◆ TASK DETAILS ◆
Copies of all lines that contain "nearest" are needed; take them from the data below.

◆ INFORMATION ◆
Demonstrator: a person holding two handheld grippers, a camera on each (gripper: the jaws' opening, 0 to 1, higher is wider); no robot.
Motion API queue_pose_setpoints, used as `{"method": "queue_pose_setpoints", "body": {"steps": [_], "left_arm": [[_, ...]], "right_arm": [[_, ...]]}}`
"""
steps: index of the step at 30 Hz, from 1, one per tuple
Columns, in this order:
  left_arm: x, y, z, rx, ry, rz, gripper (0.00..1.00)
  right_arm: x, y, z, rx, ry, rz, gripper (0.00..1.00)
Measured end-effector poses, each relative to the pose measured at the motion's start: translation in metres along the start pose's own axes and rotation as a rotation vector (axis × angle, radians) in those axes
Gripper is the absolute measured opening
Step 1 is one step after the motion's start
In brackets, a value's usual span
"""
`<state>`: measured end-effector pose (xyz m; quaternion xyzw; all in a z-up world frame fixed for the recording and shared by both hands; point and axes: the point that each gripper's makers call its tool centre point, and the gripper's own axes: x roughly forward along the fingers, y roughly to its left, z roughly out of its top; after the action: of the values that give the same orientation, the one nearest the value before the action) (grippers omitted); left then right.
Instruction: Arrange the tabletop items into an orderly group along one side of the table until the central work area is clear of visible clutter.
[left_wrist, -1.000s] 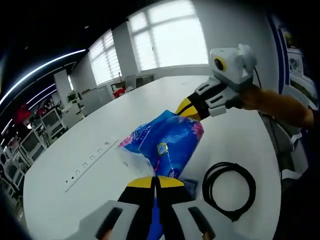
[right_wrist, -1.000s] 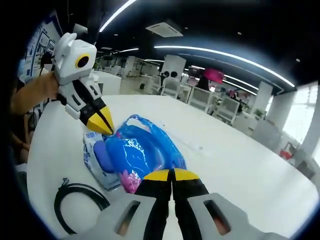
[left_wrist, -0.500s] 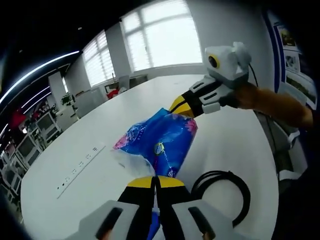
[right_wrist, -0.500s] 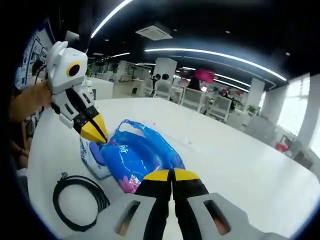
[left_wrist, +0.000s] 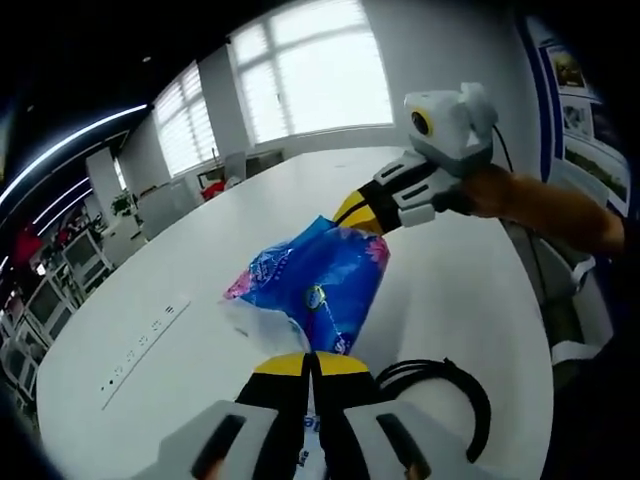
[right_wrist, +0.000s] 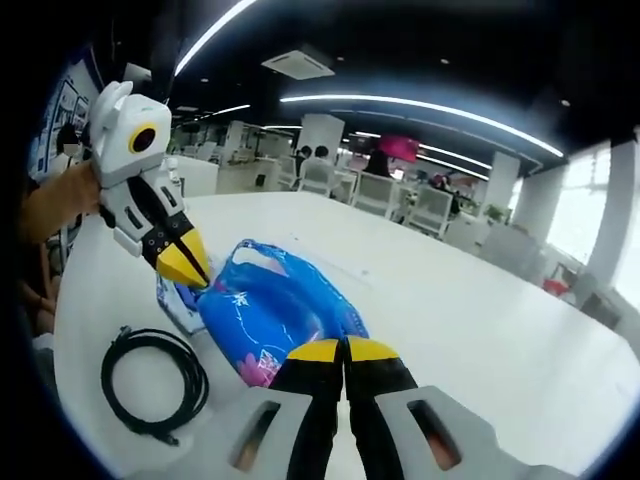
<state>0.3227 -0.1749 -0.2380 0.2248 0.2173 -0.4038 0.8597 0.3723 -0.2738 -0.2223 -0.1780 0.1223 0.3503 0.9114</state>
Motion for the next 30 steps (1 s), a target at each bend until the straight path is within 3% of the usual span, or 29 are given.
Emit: {"method": "queue_pose_setpoints", "body": {"steps": [15,30], "left_arm": [[0.005,-0.02,-0.011,0.004,0.013,-0.014,0.0],[0.026,-0.014,-0.019,-0.028,0.03,-0.031,0.0]], "right_arm": [[0.0,0.004,-0.006,0.005,0.005,0.001,0.0],[0.01,-0.004,-0.039,0.036,0.035,0.01,0.0]]}}
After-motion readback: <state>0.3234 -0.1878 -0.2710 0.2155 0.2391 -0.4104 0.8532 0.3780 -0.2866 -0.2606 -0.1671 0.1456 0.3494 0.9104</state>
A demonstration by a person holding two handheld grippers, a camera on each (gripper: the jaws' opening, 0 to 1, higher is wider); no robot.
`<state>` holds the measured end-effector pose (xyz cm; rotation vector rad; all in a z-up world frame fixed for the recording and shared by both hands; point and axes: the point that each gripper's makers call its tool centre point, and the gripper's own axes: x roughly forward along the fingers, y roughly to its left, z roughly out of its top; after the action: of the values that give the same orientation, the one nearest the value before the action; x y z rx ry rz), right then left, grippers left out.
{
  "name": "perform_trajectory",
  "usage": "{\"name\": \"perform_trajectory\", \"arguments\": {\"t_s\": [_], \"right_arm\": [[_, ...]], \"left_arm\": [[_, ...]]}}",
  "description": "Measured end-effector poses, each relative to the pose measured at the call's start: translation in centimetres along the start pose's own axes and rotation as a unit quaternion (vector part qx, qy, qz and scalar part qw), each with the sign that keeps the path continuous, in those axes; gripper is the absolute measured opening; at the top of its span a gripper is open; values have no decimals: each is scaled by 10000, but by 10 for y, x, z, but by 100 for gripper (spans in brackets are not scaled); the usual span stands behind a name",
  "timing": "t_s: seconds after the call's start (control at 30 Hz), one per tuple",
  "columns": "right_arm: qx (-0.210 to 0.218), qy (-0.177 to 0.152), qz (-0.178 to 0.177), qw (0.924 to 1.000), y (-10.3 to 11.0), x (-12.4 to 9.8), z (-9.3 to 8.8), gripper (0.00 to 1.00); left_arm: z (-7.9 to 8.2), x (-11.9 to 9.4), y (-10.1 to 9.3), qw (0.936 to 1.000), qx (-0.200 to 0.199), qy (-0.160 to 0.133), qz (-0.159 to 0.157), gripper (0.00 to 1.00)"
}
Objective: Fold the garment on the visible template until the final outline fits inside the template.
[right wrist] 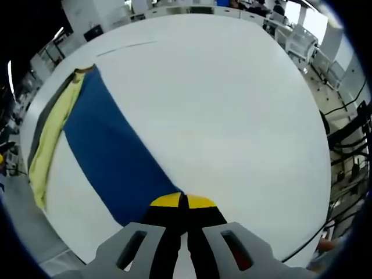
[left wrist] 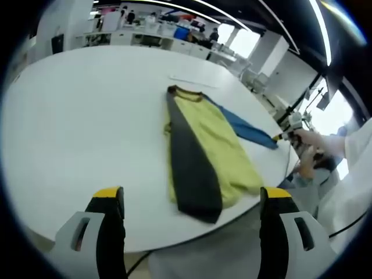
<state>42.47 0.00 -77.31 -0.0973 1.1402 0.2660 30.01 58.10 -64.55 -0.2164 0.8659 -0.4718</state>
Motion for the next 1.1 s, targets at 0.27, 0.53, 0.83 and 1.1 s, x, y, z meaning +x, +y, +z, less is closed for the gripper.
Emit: {"name": "perform_trajectory", "arguments": {"t_s": [0.27, 0.53, 0.83, 1.1], "right_arm": [[-138, 42, -159, 9998, -14, 2, 12, 2], [-226, 60, -324, 9992, -28, 4, 23, 2], [-276, 35, -463, 9985, -44, 9, 43, 2], [-359, 51, -526, 9980, -56, 14, 53, 2]], "left_arm": [[1, 6, -1, 10000, 12, 53, -23, 94], [0, 9, 2, 9999, -30, 104, 16, 94], [-3, 16, 4, 9998, -59, 209, 36, 94], [-1, 22, 6, 9996, -68, 271, 45, 94]]}}
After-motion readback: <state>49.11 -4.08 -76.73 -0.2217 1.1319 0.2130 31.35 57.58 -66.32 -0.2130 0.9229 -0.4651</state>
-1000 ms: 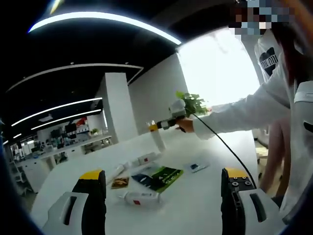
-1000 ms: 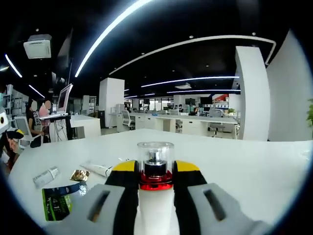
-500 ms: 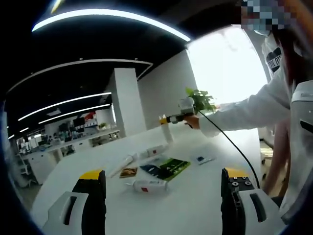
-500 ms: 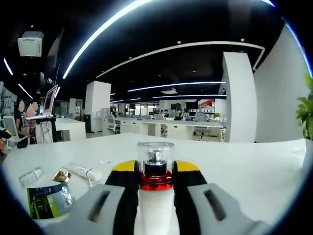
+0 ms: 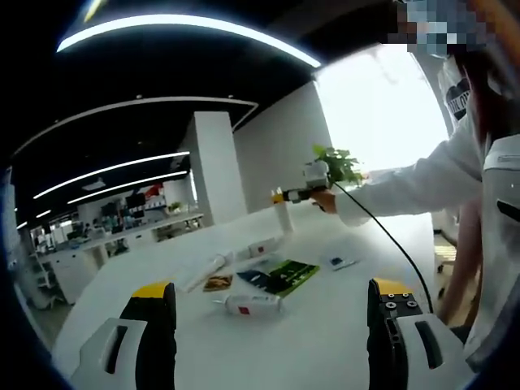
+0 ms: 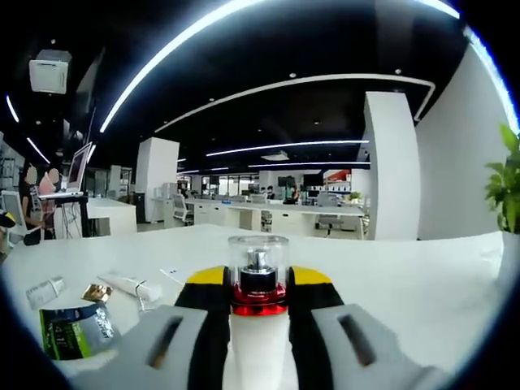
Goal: Arrange the skincare products in the storage area until every visible bottle or jar stands upright without overlapping.
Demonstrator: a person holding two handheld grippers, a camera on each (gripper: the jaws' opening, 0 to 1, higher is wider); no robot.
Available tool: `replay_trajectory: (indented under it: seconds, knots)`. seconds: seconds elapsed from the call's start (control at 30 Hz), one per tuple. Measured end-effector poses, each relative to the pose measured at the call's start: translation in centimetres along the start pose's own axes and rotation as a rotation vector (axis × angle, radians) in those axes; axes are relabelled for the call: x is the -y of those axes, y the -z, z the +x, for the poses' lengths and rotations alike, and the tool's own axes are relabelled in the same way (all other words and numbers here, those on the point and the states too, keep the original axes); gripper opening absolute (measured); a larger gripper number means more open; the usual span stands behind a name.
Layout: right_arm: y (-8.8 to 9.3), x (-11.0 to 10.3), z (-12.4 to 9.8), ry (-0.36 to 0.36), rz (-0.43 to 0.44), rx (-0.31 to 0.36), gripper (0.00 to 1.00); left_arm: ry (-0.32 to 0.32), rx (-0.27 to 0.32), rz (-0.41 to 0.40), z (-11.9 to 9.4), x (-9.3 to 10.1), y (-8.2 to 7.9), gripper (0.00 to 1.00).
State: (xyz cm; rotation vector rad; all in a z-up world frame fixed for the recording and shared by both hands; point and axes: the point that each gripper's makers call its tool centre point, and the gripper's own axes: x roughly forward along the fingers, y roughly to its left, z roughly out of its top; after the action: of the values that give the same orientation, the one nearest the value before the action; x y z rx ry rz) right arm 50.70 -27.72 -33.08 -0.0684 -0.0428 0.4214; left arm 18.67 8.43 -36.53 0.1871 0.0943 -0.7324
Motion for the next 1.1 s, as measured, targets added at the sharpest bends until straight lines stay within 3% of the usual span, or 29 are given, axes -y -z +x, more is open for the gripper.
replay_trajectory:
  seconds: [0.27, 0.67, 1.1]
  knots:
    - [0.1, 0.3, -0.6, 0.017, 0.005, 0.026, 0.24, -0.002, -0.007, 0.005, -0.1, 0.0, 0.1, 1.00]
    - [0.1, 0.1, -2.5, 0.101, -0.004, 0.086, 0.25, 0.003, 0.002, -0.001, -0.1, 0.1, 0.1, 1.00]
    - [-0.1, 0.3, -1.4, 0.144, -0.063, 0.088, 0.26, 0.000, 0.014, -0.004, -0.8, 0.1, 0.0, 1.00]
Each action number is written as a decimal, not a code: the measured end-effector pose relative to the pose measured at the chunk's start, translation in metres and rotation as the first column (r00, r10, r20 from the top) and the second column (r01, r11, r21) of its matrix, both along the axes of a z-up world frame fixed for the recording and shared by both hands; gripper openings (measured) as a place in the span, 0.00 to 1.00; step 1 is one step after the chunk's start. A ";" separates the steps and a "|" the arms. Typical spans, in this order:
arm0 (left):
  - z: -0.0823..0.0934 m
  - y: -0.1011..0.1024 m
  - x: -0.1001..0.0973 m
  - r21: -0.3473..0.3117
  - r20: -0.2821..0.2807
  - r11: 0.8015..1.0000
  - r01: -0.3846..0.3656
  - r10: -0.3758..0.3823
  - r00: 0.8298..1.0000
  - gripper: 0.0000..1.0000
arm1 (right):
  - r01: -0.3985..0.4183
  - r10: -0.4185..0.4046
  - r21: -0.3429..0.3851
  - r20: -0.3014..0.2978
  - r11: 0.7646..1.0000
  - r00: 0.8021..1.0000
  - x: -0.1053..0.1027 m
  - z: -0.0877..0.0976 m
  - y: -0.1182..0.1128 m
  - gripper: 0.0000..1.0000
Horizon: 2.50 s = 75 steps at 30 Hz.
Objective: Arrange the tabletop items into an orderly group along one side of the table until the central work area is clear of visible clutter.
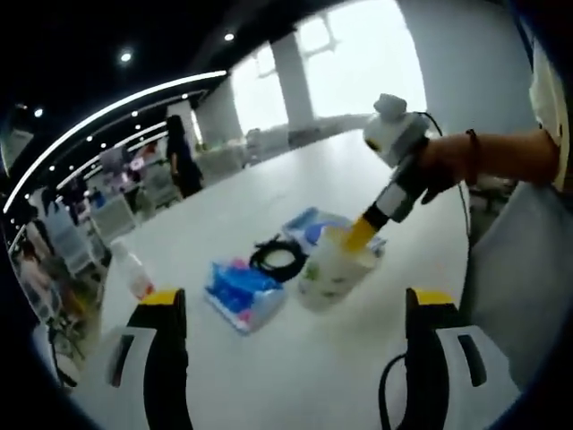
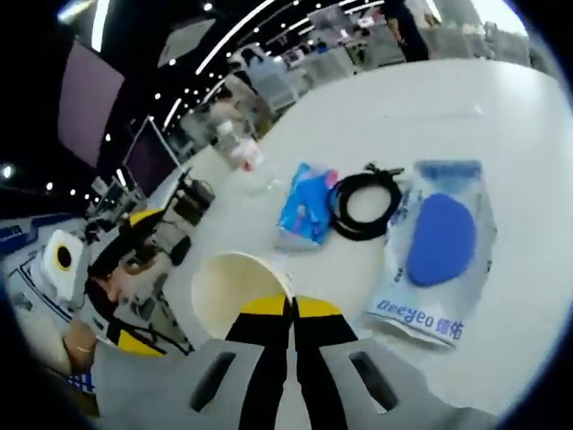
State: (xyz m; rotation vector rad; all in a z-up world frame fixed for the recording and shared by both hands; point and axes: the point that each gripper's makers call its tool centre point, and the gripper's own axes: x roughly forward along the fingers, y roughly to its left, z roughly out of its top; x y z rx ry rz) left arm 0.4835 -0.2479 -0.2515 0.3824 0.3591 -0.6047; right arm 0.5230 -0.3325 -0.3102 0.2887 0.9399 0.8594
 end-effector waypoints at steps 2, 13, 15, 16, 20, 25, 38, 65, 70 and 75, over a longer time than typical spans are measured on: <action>-0.002 -0.001 0.001 0.010 0.000 1.000 0.009 -0.009 1.000 0.98 | -0.007 0.007 0.005 -0.032 1.000 0.999 -0.007 0.000 0.000 0.01; -0.009 -0.017 -0.002 0.083 -0.001 0.992 0.091 -0.092 0.996 0.94 | -0.077 0.078 0.010 -0.069 0.997 0.995 -0.036 0.006 0.005 0.01; -0.011 -0.020 -0.002 0.116 0.006 0.987 0.110 -0.111 0.994 0.93 | -0.090 0.090 0.007 -0.073 0.996 0.993 -0.040 0.006 0.007 0.01; -0.013 -0.021 -0.002 0.126 0.003 0.986 0.110 -0.111 0.994 0.92 | -0.092 0.092 0.009 -0.073 0.996 0.993 -0.041 0.006 0.007 0.01; -0.016 -0.027 -0.006 0.129 -0.015 0.980 0.149 -0.148 0.989 0.89 | -0.094 0.095 0.009 -0.071 0.996 0.993 -0.042 0.007 0.009 0.01; -0.021 -0.032 -0.007 0.155 -0.026 0.969 0.191 -0.189 0.982 0.85 | -0.110 0.112 0.022 -0.087 0.994 0.990 -0.047 0.008 0.013 0.01; -0.031 -0.040 -0.015 0.182 -0.063 0.943 0.279 -0.272 0.960 0.64 | -0.152 0.152 0.011 -0.076 0.988 0.985 -0.053 0.007 0.018 0.01; -0.045 -0.038 -0.024 0.226 -0.122 0.932 0.284 -0.262 0.957 0.41 | -0.248 0.250 -0.033 0.176 0.968 0.952 -0.046 0.012 0.035 0.17; -0.043 -0.034 -0.019 0.212 -0.113 0.948 0.236 -0.216 0.970 0.40 | -0.197 0.192 -0.005 0.258 0.980 0.947 -0.029 0.024 0.035 0.54; -0.043 -0.029 -0.015 0.202 -0.116 0.960 0.193 -0.172 0.978 0.40 | -0.159 0.139 0.037 0.311 0.987 0.940 -0.016 0.035 0.036 0.86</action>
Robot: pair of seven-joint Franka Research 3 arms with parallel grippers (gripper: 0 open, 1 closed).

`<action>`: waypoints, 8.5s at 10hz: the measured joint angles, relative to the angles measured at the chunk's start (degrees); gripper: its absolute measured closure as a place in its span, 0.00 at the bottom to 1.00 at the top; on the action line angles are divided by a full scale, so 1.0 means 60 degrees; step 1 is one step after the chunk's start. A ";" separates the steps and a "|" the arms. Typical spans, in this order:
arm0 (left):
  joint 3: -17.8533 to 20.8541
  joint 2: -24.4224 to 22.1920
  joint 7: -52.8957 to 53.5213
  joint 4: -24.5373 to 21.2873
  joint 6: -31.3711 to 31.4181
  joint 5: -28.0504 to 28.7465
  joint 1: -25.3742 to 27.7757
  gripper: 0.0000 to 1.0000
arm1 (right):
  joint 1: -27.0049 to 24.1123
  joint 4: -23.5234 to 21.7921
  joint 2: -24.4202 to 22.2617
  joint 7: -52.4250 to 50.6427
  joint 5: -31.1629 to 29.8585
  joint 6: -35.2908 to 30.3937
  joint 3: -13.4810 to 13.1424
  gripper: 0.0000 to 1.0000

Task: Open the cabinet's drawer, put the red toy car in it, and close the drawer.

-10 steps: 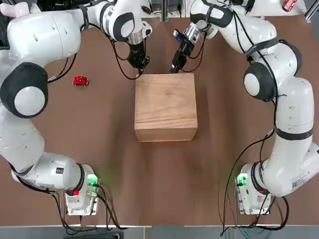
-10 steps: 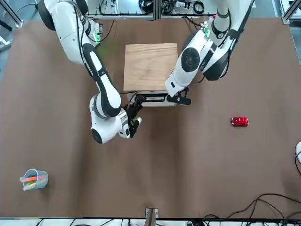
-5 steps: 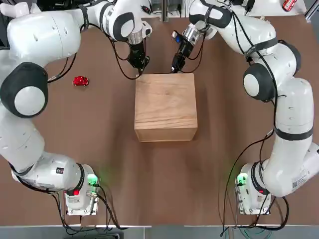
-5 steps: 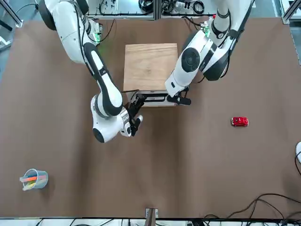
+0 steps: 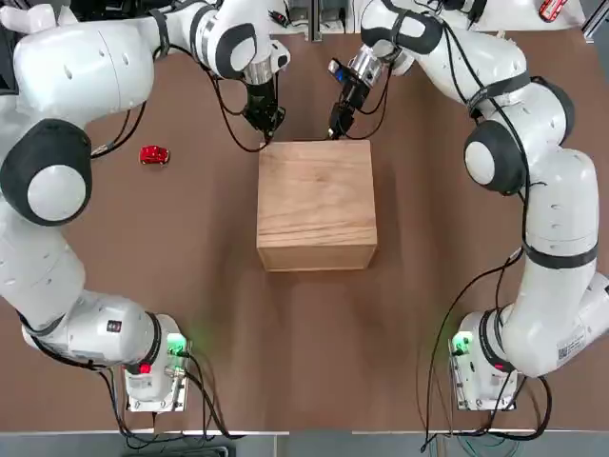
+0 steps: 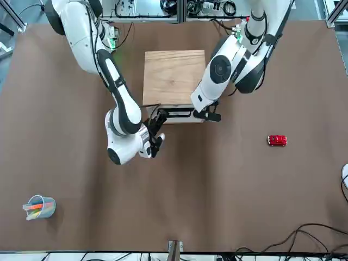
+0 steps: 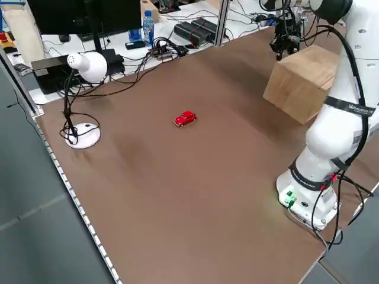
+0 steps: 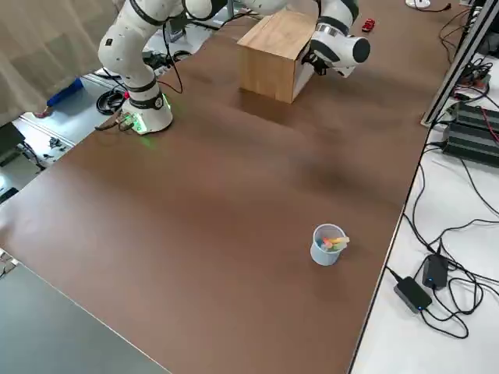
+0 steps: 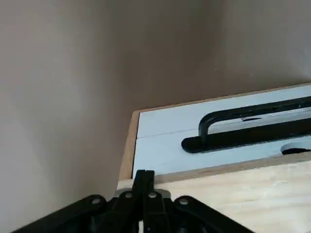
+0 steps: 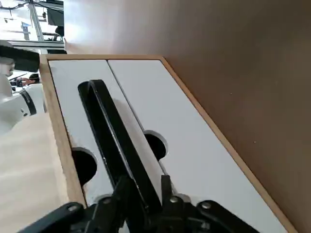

◆ TASK ANSWER ◆
`<state>`: measured end-effector pose (xyz m; quaternion xyzw; all in a z-up world frame fixed for the recording and shared by both hands; point and axes: the point that each gripper's makers call its tool centre point, and the gripper's own axes: x roughly forward along the fingers, y roughly to its left, z roughly out of its top; after the action: of the values that give the same orientation, the one nearest the value before the action) (grippers omitted); left then right.
`<state>` holds the measured end-effector pose (xyz cm; rotation vector rad; all in a z-up world frame fixed for the recording and shared by both hands; point and axes: the point that each gripper's makers call its tool centre point, and the gripper's own axes: x roughly forward along the fingers, y roughly to its left, z roughly out of its top; after the action: of the values that give the same orientation, the one nearest the value before the action; x y z rx ry rz), right then left, grippers left out.
State: (xyz cm; rotation vector rad; all in a z-up world frame fixed for the recording and shared by both hands; point and axes: the point that each gripper's makers call its tool centre point, and the gripper's own axes: x roughly forward along the fingers, y roughly to its left, z roughly out of its top; after the action: of the values that give the same orientation, the one nearest the value before the action; x y z rx ry rz) right arm 50.70 -27.72 -33.08 -0.0684 -0.0428 0.4214; left arm 18.67 8.43 -36.53 0.1871 0.0943 -0.7324

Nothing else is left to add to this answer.